### AIM OF THE EXERCISE
Among the entries below, one line contains "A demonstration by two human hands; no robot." and another contains "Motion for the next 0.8". Transcribe those two lines and every line between them, exactly.
================
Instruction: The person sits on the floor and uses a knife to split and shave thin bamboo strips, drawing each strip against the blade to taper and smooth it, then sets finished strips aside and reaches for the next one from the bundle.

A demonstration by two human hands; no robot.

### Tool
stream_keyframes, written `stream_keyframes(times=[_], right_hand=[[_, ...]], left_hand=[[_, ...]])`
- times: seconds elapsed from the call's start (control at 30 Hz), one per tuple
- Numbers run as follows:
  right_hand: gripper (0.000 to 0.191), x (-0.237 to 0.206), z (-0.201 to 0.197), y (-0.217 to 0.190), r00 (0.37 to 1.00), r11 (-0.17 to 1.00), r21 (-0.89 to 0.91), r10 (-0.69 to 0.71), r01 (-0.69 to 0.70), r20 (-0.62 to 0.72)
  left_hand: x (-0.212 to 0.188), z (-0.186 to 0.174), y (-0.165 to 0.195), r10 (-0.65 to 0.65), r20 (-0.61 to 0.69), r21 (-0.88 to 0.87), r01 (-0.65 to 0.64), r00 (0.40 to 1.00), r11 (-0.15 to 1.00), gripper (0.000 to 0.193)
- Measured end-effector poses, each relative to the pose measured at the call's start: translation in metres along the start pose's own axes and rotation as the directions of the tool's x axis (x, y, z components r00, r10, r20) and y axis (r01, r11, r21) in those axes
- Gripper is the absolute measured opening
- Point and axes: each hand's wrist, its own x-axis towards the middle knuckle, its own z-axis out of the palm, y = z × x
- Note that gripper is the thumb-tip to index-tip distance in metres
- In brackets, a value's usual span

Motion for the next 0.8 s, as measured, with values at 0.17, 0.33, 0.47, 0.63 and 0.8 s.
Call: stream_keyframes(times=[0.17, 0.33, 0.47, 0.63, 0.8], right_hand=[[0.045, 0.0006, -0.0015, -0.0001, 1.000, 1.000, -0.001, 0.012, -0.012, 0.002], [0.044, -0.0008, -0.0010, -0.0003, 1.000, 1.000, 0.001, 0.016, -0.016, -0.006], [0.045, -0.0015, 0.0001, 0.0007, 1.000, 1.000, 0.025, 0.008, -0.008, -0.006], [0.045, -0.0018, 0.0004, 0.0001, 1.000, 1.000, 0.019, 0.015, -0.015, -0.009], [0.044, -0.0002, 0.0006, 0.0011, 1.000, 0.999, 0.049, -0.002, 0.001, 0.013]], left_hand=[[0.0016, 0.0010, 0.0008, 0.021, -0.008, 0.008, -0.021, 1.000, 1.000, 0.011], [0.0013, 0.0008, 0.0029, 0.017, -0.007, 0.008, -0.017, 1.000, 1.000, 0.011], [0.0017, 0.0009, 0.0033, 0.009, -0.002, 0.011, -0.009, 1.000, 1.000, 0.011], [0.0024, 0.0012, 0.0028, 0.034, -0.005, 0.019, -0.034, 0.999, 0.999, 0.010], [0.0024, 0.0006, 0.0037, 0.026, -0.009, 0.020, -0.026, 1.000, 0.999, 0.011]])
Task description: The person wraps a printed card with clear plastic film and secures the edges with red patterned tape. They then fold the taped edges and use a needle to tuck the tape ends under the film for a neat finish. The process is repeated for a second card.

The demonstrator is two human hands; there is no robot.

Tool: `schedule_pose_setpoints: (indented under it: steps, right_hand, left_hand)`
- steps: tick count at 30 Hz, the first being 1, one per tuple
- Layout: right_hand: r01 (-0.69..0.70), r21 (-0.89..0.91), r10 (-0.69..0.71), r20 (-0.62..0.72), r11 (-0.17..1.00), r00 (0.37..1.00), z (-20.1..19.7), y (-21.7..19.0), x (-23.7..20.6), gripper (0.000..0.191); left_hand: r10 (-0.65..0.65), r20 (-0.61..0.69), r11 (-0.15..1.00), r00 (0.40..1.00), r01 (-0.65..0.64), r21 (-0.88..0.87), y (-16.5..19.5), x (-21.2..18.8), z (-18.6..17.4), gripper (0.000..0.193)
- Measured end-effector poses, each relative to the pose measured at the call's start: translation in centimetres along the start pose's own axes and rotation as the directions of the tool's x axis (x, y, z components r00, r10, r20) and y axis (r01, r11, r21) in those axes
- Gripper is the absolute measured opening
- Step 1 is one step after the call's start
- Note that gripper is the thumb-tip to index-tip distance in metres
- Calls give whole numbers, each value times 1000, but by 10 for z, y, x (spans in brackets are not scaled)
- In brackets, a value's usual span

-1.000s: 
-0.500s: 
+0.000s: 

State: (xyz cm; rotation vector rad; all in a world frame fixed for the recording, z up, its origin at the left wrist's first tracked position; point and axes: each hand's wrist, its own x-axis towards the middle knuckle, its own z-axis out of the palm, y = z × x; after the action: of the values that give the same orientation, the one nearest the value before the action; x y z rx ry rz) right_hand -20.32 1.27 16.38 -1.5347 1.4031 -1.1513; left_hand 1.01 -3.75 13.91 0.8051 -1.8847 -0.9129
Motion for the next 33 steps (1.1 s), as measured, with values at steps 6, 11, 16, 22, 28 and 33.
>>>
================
### ANSWER TO THIS TASK
A demonstration by two human hands; no robot.

### Tool
stream_keyframes, written `stream_keyframes(times=[_], right_hand=[[_, ...]], left_hand=[[_, ...]])`
- times: seconds elapsed from the call's start (control at 30 Hz), one per tuple
- Numbers run as follows:
  right_hand: gripper (0.000 to 0.191), x (-0.237 to 0.206), z (-0.201 to 0.197), y (-0.217 to 0.190), r00 (0.37 to 1.00), r11 (-0.17 to 1.00), r21 (-0.89 to 0.91), r10 (-0.69 to 0.71), r01 (-0.69 to 0.70), r20 (-0.62 to 0.72)
  left_hand: x (-0.212 to 0.188), z (-0.186 to 0.174), y (-0.165 to 0.195), r10 (-0.65 to 0.65), r20 (-0.61 to 0.69), r21 (-0.88 to 0.87), r01 (-0.65 to 0.64), r00 (0.40 to 1.00), r11 (-0.15 to 1.00), gripper (0.000 to 0.193)
- Measured end-effector poses, each relative to the pose measured at the call's start: translation in metres along the start pose's own axes and rotation as the directions of the tool's x axis (x, y, z components r00, r10, r20) and y axis (r01, r11, r21) in those axes
- Gripper is the absolute measured opening
- Point and axes: each hand's wrist, its own x-axis towards the middle knuckle, its own z-axis out of the palm, y = z × x
- Note that gripper is the thumb-tip to index-tip distance in metres
- In brackets, a value's usual span

Motion for the next 0.8 s, as measured, with values at 0.17, 0.33, 0.47, 0.63 and 0.8 s.

No further output is required.